_DATA EXCERPT_
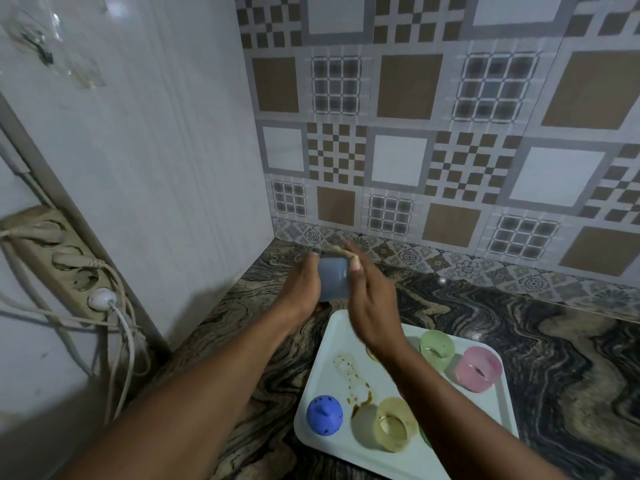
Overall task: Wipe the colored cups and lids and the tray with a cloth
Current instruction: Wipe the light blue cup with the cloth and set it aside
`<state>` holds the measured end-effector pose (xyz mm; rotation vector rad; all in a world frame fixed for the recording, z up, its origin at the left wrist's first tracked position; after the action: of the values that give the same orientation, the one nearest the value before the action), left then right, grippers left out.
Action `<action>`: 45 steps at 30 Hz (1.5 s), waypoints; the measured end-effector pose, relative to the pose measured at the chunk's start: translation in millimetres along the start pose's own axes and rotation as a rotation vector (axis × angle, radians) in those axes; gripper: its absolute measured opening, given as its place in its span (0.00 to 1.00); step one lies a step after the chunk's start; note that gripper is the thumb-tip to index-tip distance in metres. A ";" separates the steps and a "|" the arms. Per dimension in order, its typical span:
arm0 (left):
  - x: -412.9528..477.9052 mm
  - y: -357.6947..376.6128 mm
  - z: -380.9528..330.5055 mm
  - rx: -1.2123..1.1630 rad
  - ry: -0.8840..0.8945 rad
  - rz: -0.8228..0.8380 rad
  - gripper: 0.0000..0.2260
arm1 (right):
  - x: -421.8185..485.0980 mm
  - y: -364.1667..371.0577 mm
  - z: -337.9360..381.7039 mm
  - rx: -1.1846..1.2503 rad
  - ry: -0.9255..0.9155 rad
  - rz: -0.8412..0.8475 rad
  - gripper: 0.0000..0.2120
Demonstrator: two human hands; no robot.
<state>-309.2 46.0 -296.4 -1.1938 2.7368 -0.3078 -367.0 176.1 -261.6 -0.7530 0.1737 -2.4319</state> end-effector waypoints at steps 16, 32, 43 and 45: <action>5.9 -12.9 -1.2 0.208 0.090 -0.100 0.19 | -21.9 6.1 -13.6 0.129 0.147 0.011 0.21; -14.2 3.7 -24.7 0.563 0.650 0.030 0.21 | -20.1 19.2 -57.6 0.362 0.866 0.081 0.21; 12.9 -3.0 30.3 -0.234 -0.107 0.149 0.23 | -10.3 -5.8 -48.5 0.446 0.626 -0.032 0.14; 16.6 -2.6 30.6 -0.276 -0.127 0.100 0.21 | -13.0 -1.0 -37.1 0.302 0.485 -0.019 0.06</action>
<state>-312.2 28.0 -326.2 -1.0857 2.7782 0.1583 -379.4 182.6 -298.4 -0.0271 -0.0169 -2.5390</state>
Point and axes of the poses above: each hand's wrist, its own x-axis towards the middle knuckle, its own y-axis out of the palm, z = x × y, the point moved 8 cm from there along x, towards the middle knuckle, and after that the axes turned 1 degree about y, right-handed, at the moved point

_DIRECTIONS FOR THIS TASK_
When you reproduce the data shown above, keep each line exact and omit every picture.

_RESPONSE_
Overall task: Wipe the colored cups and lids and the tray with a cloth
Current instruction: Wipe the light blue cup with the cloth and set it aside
`<state>` holds the measured end-effector pose (xyz mm; rotation vector rad; all in a world frame fixed for the recording, z up, its origin at the left wrist's first tracked position; after the action: of the values that give the same orientation, the one nearest the value before the action), left then right, grippers left out.
Action `<action>`: 45 steps at 30 Hz (1.5 s), waypoints; the measured end-effector pose, relative to the pose measured at the chunk's start: translation in millimetres along the start pose's own axes and rotation as a rotation vector (axis × angle, radians) in those axes; gripper: its absolute measured opening, given as its place in its span (0.00 to 1.00); step one lies a step after the chunk's start; note that gripper is the thumb-tip to index-tip distance in metres. A ";" separates the steps and a "|" the arms. Per dimension in order, its typical span:
arm0 (left):
  - x: -412.9528..477.9052 mm
  - y: -357.6947..376.6128 mm
  - z: -380.9528..330.5055 mm
  - rx: -1.2123..1.1630 rad
  - ry: -0.8840..0.8945 rad
  - rz: -0.8228..0.8380 rad
  - gripper: 0.0000..0.2260
arm1 (right):
  - x: -421.8185..485.0980 mm
  - y: -364.1667..371.0577 mm
  - z: -337.9360..381.7039 mm
  - rx: -1.1846..1.2503 rad
  - ry: -0.9255..0.9155 rad
  - rz: -0.8412..0.8475 rad
  - gripper: 0.0000..0.2120
Demonstrator: two human hands; no robot.
<state>-309.2 46.0 -296.4 -1.1938 2.7368 -0.3078 -367.0 176.1 -261.6 -0.7530 0.1737 -2.4319</state> end-effector waypoints at steps 16, 32, 43 and 45: <action>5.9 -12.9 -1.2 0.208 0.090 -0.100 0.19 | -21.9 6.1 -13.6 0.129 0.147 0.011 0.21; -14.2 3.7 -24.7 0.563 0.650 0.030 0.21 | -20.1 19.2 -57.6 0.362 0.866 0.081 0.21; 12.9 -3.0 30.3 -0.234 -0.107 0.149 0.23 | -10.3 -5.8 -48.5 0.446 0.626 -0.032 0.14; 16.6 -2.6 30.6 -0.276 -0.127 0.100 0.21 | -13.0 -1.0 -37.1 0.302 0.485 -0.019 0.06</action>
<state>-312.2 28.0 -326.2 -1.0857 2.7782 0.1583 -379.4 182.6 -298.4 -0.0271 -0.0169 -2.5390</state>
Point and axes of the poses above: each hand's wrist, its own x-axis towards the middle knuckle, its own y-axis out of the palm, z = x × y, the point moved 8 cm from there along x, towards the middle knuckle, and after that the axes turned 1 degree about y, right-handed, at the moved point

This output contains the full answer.